### WHAT IS BEING ASKED
What this exercise needs is every entry restated as written, with no pictures.

### DATA FOR THIS TASK
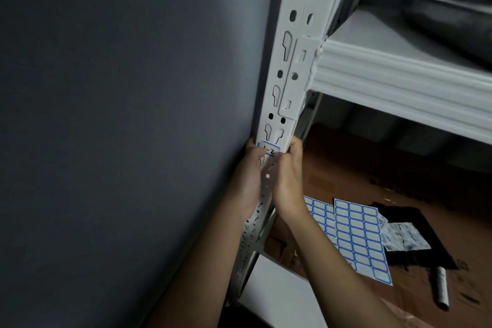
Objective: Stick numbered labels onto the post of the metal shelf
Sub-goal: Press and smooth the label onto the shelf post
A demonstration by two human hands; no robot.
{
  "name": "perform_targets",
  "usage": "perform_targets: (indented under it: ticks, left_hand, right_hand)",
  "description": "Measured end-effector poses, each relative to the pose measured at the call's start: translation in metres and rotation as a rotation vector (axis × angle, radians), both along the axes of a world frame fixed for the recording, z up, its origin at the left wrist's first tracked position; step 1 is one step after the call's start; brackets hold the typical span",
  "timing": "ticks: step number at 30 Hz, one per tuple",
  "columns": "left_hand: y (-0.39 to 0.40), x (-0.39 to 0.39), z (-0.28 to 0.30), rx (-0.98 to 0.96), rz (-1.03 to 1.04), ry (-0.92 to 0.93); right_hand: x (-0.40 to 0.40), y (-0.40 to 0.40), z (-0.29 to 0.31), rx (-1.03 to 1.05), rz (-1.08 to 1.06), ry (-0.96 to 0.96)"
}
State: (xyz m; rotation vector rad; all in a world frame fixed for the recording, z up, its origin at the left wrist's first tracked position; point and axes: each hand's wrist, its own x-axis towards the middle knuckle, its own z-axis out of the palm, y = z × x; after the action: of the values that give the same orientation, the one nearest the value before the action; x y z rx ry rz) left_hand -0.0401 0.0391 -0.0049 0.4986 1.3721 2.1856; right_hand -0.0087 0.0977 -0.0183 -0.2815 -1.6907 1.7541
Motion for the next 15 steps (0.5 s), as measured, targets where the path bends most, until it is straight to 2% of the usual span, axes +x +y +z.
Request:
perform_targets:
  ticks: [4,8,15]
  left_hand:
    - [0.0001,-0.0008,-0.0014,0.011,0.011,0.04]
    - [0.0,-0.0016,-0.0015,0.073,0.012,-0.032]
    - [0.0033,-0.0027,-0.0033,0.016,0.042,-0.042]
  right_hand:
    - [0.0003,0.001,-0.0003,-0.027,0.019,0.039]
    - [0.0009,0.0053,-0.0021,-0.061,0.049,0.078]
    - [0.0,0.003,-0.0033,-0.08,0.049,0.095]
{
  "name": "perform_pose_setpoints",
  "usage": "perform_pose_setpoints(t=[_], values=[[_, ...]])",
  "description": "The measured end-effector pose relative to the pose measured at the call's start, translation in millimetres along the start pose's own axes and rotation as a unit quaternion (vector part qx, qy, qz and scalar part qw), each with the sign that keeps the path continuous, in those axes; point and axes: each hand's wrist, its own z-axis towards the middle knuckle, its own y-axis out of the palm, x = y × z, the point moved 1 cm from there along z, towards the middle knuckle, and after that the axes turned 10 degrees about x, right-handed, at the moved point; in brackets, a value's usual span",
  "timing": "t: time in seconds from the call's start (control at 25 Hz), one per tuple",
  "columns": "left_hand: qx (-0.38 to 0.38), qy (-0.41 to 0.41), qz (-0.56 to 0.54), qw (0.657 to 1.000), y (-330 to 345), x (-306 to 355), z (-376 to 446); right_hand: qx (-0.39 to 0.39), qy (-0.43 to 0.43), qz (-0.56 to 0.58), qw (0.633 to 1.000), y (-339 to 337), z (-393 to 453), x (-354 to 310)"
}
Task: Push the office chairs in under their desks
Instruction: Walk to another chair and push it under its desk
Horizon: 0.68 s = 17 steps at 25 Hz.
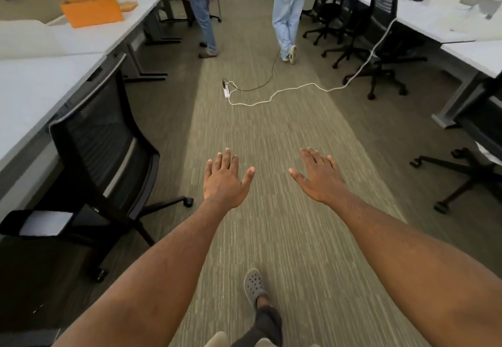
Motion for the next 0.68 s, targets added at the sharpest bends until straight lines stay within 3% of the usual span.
perform_pose_setpoints(t=[0.2, 0.36, 0.52, 0.68], values=[[-0.016, -0.055, 0.006, 0.998, 22, -41, 108, -0.038, -0.028, 0.001, 0.999, 40, 126, -5], [0.026, -0.116, 0.019, 0.993, 9, -86, 184, -0.046, -0.062, 0.019, 0.997, 68, 237, -34], [0.096, -0.192, 0.043, 0.976, -20, -144, 225, -0.045, -0.153, 0.065, 0.985, 102, 330, -97], [0.182, -0.296, 0.077, 0.935, -41, -207, 247, -0.052, -0.275, 0.134, 0.951, 134, 420, -190]])
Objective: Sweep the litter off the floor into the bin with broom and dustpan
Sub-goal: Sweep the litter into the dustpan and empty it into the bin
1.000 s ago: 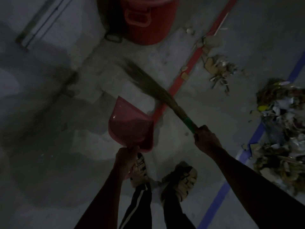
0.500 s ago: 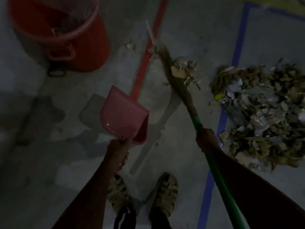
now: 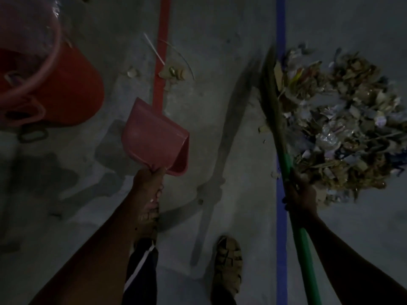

### TASK RESULT
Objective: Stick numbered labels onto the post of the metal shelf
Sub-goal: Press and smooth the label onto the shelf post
A demonstration by two human hands; no robot.
{
  "name": "perform_targets",
  "usage": "perform_targets: (indented under it: ticks, left_hand, right_hand)",
  "description": "Measured end-effector poses, each relative to the pose measured at the call's start: translation in metres and rotation as a rotation vector (axis × angle, radians), both along the axes of a world frame fixed for the recording, z up, its origin at the left wrist's first tracked position; step 1 is one step after the call's start; brackets hold the typical span",
  "timing": "ticks: step number at 30 Hz, one per tuple",
  "columns": "left_hand: y (-0.39 to 0.40), x (-0.39 to 0.39), z (-0.28 to 0.30), rx (-0.98 to 0.96), rz (-1.03 to 1.04), ry (-0.92 to 0.93); right_hand: x (-0.40 to 0.40), y (-0.40 to 0.40), z (-0.29 to 0.31), rx (-1.03 to 1.05), rz (-1.08 to 1.06), ry (-0.96 to 0.96)"
}
State: (xyz m; rotation vector rad; all in a world frame fixed for the recording, z up, its origin at the left wrist's first tracked position; point and axes: each hand's wrist, its own x-axis towards the middle knuckle, its own z-axis out of the palm, y = z × x; after the action: of the values that give the same orientation, the one nearest the value before the action; x y z rx ry rz) left_hand -0.0401 0.0391 -0.0049 0.4986 1.3721 2.1856; right_hand -0.0087 0.0977 -0.0183 -0.2815 -1.6907 1.7541
Motion for the next 15 steps (0.5 s), as measured, targets where the path bends most, until it is straight to 2% of the usual span, axes +x +y +z.
Request:
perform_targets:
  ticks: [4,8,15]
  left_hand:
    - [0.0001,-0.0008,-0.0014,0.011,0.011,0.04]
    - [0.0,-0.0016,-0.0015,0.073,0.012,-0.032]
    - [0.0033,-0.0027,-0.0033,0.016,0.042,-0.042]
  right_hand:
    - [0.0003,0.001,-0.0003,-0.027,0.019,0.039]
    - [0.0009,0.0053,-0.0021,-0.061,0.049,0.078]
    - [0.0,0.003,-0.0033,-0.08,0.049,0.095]
{
  "name": "perform_pose_setpoints",
  "usage": "perform_pose_setpoints(t=[_], values=[[_, ...]])",
  "description": "The measured end-effector pose relative to the pose measured at the call's start, translation in millimetres along the start pose's own axes and rotation as a unit quaternion (vector part qx, qy, qz and scalar part qw), each with the sign that keeps the path continuous, in those axes; point and axes: each hand's wrist, its own z-axis towards the middle knuckle, its own y-axis out of the palm, x = y × z, the point moved 1 cm from there along z, towards the middle knuckle, and after that the axes turned 10 degrees about x, right-handed, at the moved point; in brackets, a value's usual span",
  "timing": "t: time in seconds from the call's start (control at 25 Hz), one per tuple",
  "columns": "left_hand: qx (-0.38 to 0.38), qy (-0.41 to 0.41), qz (-0.56 to 0.54), qw (0.657 to 1.000), y (-330 to 345), x (-306 to 355), z (-376 to 446); right_hand: qx (-0.39 to 0.39), qy (-0.43 to 0.43), qz (-0.56 to 0.58), qw (0.633 to 1.000), y (-339 to 337), z (-393 to 453), x (-354 to 310)"
}
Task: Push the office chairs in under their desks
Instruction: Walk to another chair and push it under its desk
Horizon: 0.68 s = 17 steps at 25 Hz.
Motion for the next 0.68 s, targets added at the sharpest bends until straight lines stay within 3% of the usual span.
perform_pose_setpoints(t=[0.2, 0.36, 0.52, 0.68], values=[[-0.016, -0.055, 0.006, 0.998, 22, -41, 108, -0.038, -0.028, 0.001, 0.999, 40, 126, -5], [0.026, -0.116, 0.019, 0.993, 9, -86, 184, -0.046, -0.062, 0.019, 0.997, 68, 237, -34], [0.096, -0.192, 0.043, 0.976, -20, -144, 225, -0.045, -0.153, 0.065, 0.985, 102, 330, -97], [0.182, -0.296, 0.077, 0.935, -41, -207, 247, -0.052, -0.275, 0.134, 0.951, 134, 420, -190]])
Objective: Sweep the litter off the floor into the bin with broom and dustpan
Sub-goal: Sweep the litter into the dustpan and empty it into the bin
1.000 s ago: 
0.500 s ago: 
now: 

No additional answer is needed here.